» **Your task**:
Find the word "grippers" in the listing; pull out each line holding it.
_ _ _ _
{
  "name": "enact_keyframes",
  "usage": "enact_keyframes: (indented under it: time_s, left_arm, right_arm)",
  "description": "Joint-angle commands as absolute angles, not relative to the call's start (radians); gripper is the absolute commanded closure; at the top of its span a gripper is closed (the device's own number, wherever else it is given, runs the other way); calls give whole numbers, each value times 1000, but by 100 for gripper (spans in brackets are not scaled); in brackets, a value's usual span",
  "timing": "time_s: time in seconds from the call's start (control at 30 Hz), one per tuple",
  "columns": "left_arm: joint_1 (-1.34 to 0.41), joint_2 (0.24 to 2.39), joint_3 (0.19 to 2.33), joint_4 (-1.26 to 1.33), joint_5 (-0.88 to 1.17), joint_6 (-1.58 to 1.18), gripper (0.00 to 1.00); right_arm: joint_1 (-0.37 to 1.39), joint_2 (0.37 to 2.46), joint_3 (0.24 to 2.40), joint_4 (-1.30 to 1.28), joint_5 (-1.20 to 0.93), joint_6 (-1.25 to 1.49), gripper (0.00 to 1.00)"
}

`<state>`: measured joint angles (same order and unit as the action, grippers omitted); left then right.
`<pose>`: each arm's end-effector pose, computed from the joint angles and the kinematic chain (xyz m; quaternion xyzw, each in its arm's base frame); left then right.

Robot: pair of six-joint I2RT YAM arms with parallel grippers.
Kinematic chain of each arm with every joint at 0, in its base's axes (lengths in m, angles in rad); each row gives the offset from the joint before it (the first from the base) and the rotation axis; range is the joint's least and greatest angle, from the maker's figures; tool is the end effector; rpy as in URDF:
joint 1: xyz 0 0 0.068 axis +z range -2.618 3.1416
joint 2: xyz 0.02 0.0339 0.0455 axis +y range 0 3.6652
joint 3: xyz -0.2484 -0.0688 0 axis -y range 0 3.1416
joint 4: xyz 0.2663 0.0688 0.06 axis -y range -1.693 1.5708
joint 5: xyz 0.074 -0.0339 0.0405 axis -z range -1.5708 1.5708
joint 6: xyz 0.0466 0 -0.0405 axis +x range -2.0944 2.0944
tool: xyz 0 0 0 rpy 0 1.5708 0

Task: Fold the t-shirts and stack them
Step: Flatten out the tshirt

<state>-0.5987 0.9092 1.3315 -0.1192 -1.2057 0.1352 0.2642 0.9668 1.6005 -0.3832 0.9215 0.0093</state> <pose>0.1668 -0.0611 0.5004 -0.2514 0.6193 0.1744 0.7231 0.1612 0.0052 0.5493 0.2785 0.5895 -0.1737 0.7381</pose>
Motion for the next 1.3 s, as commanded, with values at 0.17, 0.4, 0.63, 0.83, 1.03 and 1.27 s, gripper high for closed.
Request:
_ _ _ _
» **Your solution**:
`<state>`: measured joint angles (same order and unit as the action, grippers omitted); left then right.
Robot: pair of six-joint I2RT YAM arms with parallel grippers.

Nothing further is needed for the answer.